Hans Robert Jauß stellt in seiner berühmten Antrittsvorlesung den historischen Verlauf der Rezeption eines Werkes und damit dessen Bedeutung in den Vordergrund. Die Sicht auf ein Werk ist zunächst immer diese aus der Gegenwart des Lesers. Um jedoch das Werk im Sinne Jauß’ hermeneutischer Auffassung – die Iser nicht teilt, da er texttheoretisch interessiert ist – zu verstehen, muss die Rezeptionsgeschichte, wie also das Werk zu welcher Zeit wie verstanden wurde, ebenfalls berücksichtigt werden. Nach Jauß ist der ästhetische Gehalt daran zu bemessen, ob ein Werk einen Horizontwandel des Lesers bewirkt (das wäre klassisch, ästhetisch wertvoll) oder nicht (Trivialliteratur, kurz, Schund).

Nach Wolfgang Iser wird der „ästhetische Gehalt“ eines Textes erst im Vorgang des Lesens hervorgebracht. Er trifft die obige Unterscheidung nicht und ist indes ganz anders orientiert. Ihm sind die Begrifflichkeiten: Unbestimmtheitsstelle / Leerstellen, schematisierte Ansicht, impliziter Leser u. a. wichtig. Bedeutung entfalte der Text als Kommunikation mit einem „impliziten Leser“ – einer texttheoretischen, d. h. im Text angelegten Instanz des, wenn man so will, imaginierten Lesers.

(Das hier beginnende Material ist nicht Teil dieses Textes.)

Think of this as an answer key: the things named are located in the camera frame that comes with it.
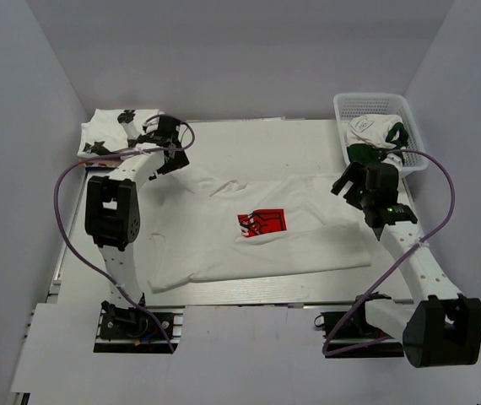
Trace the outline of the white Coca-Cola t-shirt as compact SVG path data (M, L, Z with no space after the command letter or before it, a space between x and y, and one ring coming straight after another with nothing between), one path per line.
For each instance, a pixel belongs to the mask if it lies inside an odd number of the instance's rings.
M371 265L335 175L219 178L187 167L149 185L149 287L318 273Z

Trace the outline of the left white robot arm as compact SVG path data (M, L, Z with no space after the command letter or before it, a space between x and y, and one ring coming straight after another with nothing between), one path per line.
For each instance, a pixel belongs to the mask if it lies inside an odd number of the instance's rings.
M146 182L189 165L181 140L186 123L160 114L148 119L143 124L146 132L140 133L132 111L122 112L117 120L131 145L112 172L89 179L84 228L111 278L112 303L144 306L133 247L142 226L138 192Z

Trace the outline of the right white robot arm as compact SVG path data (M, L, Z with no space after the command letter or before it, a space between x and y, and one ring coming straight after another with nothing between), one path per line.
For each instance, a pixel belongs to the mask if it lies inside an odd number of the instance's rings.
M474 365L481 347L481 300L468 298L444 273L420 236L413 210L398 201L400 176L393 165L353 162L331 192L363 213L365 223L392 255L390 272L402 274L413 298L407 309L372 286L327 333L332 340L351 321L361 336L380 330L403 346L415 368Z

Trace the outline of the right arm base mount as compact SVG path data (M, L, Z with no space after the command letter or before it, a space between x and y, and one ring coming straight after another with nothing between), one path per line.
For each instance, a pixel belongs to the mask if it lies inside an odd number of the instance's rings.
M319 314L314 318L313 326L322 332L323 340L339 323L350 307L361 298L355 297L350 304L328 304L317 306ZM326 355L327 359L393 359L403 358L403 346L365 319L365 303L351 315L333 335L327 351L338 354Z

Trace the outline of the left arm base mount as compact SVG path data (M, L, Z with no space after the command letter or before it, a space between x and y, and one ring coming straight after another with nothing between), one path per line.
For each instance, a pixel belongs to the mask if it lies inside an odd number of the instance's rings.
M93 351L97 354L173 354L181 336L182 313L158 310L151 316L139 309L101 303Z

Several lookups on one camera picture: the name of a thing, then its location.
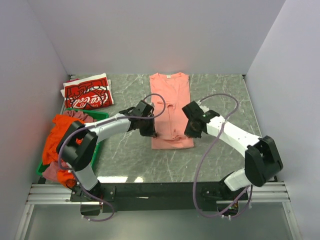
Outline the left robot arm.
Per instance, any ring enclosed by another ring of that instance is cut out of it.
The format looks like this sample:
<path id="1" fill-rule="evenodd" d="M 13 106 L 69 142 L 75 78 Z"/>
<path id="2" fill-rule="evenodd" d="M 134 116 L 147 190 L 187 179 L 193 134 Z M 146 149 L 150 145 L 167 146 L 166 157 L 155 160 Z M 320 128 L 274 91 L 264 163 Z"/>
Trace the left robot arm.
<path id="1" fill-rule="evenodd" d="M 83 188 L 82 195 L 88 201 L 94 201 L 103 194 L 101 183 L 91 166 L 96 145 L 114 135 L 134 130 L 139 130 L 143 137 L 155 138 L 154 110 L 152 105 L 141 100 L 137 106 L 103 120 L 90 123 L 77 120 L 71 123 L 56 151 L 58 159 L 66 163 L 67 170 Z"/>

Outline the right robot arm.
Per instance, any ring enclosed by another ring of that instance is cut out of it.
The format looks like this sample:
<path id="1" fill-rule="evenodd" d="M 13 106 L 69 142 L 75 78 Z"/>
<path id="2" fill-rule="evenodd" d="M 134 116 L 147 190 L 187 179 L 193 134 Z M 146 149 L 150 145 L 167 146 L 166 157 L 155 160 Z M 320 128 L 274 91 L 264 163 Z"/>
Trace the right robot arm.
<path id="1" fill-rule="evenodd" d="M 244 167 L 226 175 L 200 194 L 216 201 L 237 198 L 249 186 L 262 187 L 283 169 L 283 162 L 274 139 L 260 137 L 228 122 L 219 113 L 203 111 L 192 101 L 182 108 L 188 122 L 184 134 L 200 138 L 202 133 L 216 137 L 235 149 L 244 158 Z"/>

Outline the pink t-shirt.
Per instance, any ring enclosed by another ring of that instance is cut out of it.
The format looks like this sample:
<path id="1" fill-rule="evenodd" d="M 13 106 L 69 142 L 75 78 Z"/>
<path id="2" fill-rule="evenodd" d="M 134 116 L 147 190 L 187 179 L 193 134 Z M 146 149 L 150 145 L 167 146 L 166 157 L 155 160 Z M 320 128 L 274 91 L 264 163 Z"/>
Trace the pink t-shirt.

Grundlegend ist für Iser der „professionelle Leser“ / „ideale Leser“. Dies ist in diesem Sinne der erfahrene Leser, welcher über fundierte literarische Erfahrung und Wissen verfügt und damit im Stande ist, die im Text angelegten Signale und Querverweise zu erkennen. Die Rezeptionsästhetik, respektive Wirkungsästhetik, erwies sich mit diesen Setzungen teils als Fortsetzung bestehender Interpretationspraxis. Jauß und Isers Untersuchungen waren vom Kommunikationsmodell mit (entschlüsselndem) Empfänger geprägt. Jauß’ hermeneutischer Ansatz, der auf Gadamer zurückgeht, bemüht sich im Verstehensprozess des hermeneutischen Zirkels, während Iser sich – wie oben angesprochen – für den Text, dessen Beschaffenheit sowie Aufbau interessiert. Durch den impliziten Leser ist hier die Bedeutung des Textes jedoch stark vorgeprägt. Die Literaturwissenschaft erhielt mit den Setzungen eine privilegierte Position: Sie kann Bedeutungen entfalten, die reale Leser bislang nicht entfalteten; nämlich dann, wenn sie nachweist, welches ästhetische Erlebnis der Sender dem Rezipienten vorgestaltete. Mit poetologischer Expertise und Wissen über Zeithorizonte kommt die Literaturwissenschaft hier realen Lesern zu Hilfe. Sie erlangt auf der anderen Seite neue Kontrolle. So kann sie durchaus zu dem Schluss gelangen, dass der Autor nicht an einen Leser dachte, der diese oder jene neue Interpretation wagt, und diesem Leser damit sagen, dass er hier sein eigenes Spiel spielt – ein wissenschaftlich nicht haltbares.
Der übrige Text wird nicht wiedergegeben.